→ YOUR GOAL: The answer must be every line of the records in which the string "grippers" appears.

[Items from a data source]
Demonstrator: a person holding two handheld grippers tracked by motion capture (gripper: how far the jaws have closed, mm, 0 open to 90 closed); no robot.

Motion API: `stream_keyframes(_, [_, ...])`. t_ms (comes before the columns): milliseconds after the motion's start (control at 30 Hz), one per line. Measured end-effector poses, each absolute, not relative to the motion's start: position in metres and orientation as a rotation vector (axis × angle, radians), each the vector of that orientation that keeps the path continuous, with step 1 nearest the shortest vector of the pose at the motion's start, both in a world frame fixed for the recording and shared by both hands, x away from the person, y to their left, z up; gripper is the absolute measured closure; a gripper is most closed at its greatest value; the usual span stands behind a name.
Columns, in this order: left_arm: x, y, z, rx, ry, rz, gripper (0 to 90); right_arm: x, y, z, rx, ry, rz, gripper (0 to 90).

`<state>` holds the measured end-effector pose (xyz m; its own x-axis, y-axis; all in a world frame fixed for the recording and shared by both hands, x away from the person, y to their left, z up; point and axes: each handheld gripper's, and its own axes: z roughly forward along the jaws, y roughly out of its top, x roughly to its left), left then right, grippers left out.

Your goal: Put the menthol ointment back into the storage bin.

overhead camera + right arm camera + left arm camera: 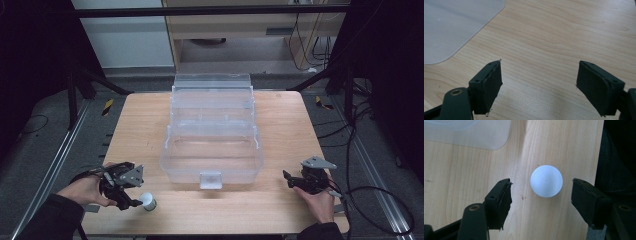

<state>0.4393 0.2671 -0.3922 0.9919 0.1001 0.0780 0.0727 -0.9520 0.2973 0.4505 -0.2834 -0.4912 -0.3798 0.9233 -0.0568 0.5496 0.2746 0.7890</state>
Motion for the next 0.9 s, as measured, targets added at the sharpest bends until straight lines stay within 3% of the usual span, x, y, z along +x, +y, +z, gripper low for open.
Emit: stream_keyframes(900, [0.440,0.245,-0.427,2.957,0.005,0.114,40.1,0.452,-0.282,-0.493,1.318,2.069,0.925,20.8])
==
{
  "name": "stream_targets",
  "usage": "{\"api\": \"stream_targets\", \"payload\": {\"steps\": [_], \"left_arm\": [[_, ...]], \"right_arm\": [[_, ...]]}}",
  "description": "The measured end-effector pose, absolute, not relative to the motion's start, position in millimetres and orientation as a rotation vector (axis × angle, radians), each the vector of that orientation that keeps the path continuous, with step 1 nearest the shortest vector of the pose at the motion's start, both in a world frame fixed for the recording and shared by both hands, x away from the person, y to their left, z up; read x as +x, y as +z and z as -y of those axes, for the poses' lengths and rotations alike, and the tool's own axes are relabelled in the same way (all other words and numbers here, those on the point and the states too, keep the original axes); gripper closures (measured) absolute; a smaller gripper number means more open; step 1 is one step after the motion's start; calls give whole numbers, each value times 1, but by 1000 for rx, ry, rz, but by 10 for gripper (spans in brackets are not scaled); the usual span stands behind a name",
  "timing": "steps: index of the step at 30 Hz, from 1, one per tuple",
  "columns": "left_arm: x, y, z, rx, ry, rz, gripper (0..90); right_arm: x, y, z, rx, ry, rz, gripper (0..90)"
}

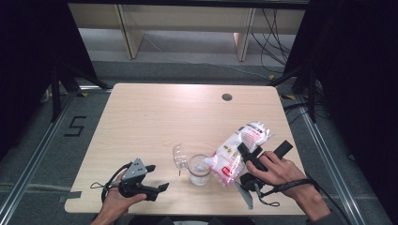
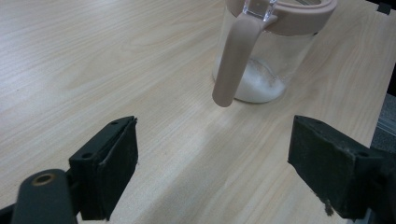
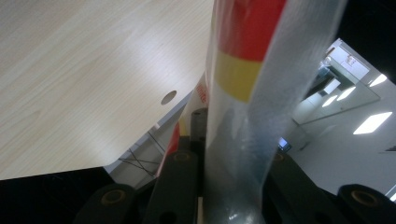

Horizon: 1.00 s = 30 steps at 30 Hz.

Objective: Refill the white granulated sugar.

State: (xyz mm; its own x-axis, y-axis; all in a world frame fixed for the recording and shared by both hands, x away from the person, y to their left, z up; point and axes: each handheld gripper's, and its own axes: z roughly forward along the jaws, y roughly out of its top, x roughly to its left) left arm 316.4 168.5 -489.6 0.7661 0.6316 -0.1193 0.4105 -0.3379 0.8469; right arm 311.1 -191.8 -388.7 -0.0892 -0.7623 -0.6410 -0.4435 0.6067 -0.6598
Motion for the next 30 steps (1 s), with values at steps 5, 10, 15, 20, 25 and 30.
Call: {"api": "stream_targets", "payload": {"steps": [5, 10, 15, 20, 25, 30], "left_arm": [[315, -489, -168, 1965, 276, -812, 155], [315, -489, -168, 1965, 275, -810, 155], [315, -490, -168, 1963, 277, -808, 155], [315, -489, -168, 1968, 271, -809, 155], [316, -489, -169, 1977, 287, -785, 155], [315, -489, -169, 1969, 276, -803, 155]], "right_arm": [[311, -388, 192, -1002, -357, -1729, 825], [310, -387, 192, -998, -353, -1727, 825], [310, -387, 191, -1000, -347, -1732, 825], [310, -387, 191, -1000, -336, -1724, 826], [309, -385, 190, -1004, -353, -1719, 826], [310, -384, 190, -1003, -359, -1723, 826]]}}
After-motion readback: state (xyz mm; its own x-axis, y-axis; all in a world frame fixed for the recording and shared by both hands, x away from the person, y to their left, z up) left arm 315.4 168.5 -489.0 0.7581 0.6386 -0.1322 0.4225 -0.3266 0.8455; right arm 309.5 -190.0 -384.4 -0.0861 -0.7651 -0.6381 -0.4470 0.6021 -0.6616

→ ANSWER FOR THE TASK:
Demonstrator: a person holding two handheld grippers tracked by motion capture (gripper: how far the jaws have closed, mm, 0 open to 90 closed); no robot.
`<state>` holds the measured end-effector pose (xyz m; its own x-axis, y-axis; all in a world frame fixed for the recording and shared by both hands, x away from the person, y to their left, z up; point and axes: each handheld gripper's, and its own axes: z roughly forward along the jaws, y roughly out of its top, x roughly to its left), left then right, grippers left out.

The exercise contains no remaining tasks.